With the increasing pace of technological innovation and the ferocity of global competition, disruptive organizations can no longer base their strategy on copying or out-competing the business models of their rivals.

Instead, they need to change their business outlook.

As an increasing amount of businesses compete in a Red Ocean market, the more similar products get, and the differentiation between rival companies decreases. This shifts the primary competitive lever to price, as consumers look for the cheapest available product, eroding profit margins and growth.

To avoid this, companies need to value creativity and innovation throughout all of their business processes, and work out exactly what drives their customers’ buying decisions.

Where to begin with Blue Ocean Strategy

The first step for a company looking to adopt a Blue Ocean strategy is to work out what their customers buying decisions are based on.  At Newton Day, we call these the competitive pillars.

Understanding the competitive pillars of your market allows strategists to compare how these needs are currently being met in the Red Ocean market and any new ways they could be met in a Blue Ocean market.  The chart format used to do this is called the Blue Ocean Strategy Canvas.

Example of a Blue Ocean Strategy canvas

An example of a strategy canvas is shown below for Encanvas, a company that serves the corporate computing and IT systems market and shown below is their offering for digital documents. This is a rapidly developing market as the technology applications are constantly changing, providing new potential for disruption. The current development in this market can be characterized by low-code and no-code applications.

Here, Encanvas is positioning its digital document offering to disrupt the current market of enterprise ERP systems and low-code development platforms. Digital documents, in this case, aim to automate the process of data management, presentation, processing and sharing within businesses.

The competitive pillars of this market are shown across the x-axis of the graph. The graph then plots how the current market offerings serve each competitive pillar by scoring zone on the y-axis. This offers a clear comparison between the different offerings and shows clearly and succinctly what makes Encanvas’ digital documents unique.

For example, in their offering, Encanvas has prioritised the dexterity and autonomy of use while keeping the costs to serve and skills demand low. This shows clearly how the digital documents are set to disrupt the market and therefore outlines their Blue Ocean strategy.

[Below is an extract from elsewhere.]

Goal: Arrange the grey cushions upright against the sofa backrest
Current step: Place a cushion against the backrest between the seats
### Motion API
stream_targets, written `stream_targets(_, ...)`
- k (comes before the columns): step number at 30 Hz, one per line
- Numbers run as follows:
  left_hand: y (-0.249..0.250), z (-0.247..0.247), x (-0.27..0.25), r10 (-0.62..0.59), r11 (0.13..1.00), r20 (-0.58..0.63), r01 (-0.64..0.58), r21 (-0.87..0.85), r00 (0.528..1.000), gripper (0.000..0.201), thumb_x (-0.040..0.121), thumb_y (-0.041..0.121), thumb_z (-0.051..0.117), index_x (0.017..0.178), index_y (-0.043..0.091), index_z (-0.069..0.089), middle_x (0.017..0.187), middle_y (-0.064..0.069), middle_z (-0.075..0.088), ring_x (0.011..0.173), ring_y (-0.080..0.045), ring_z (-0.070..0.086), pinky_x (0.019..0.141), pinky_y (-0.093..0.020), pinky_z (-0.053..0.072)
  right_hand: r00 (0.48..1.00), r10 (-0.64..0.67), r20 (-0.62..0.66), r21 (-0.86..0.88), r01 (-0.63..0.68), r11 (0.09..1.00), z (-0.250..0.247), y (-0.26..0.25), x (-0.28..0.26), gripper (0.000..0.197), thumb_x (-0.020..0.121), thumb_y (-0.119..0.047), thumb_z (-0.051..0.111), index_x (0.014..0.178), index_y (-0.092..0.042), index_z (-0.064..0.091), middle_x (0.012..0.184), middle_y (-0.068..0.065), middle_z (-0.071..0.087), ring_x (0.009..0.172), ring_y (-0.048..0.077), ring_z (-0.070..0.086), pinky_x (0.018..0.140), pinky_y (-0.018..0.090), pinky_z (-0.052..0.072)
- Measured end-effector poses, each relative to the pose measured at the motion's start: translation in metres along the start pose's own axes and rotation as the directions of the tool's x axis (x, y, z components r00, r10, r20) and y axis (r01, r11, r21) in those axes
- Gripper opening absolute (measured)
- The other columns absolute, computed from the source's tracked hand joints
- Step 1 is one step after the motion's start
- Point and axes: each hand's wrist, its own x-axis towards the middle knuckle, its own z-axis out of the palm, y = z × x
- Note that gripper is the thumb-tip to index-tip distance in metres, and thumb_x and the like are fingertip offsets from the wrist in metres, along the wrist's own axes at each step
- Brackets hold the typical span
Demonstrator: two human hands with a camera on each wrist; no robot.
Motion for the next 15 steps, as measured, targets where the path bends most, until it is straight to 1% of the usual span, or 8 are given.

Determined the competitive levers for the market they serve, it’s easier for customers, salespeople, and digital marketers to understand how a business proposition differs to Red Ocean competitors.

Blue Ocean Strategy Canvas example

Ultimately, when it comes to aligning a customer value proposition to the competitive pillars of the market, there are only two options—to maximize or minimize.

And when it comes to doing things differently (to adapt propositions to better serve the Blue Ocean disruptive opportunity), strategists can expect to Add, Grow, Reduce or Remove features and capabilities.

For business leaders, investing the time in the thought processes to do this means they can shape their business model and offer to best-fit new Blue Ocean market opportunities.

This produces opportunities potentially to serve a bigger market, but also brings with it the ability to build a better offer that is easier to articulate in collaterals, websites, sales pitches, etc.

Paradoxically, in order to compete with your competitors, you need to ensure that you are not directly competing with them at all.

Through adopting a Blue Ocean Strategy, you can:

1. Expose what makes your customer value proposition and business model unique so you can stand out from the crowd.

2. Disrupt your market by bringing new value to your customer value proposition, to achieve growth as a best-in-class player in your industry.

3. Define a new market space.  The ideal solution is to not try and convince your customers that you are the best in an existing market but to enter a new market space that better meets their needs.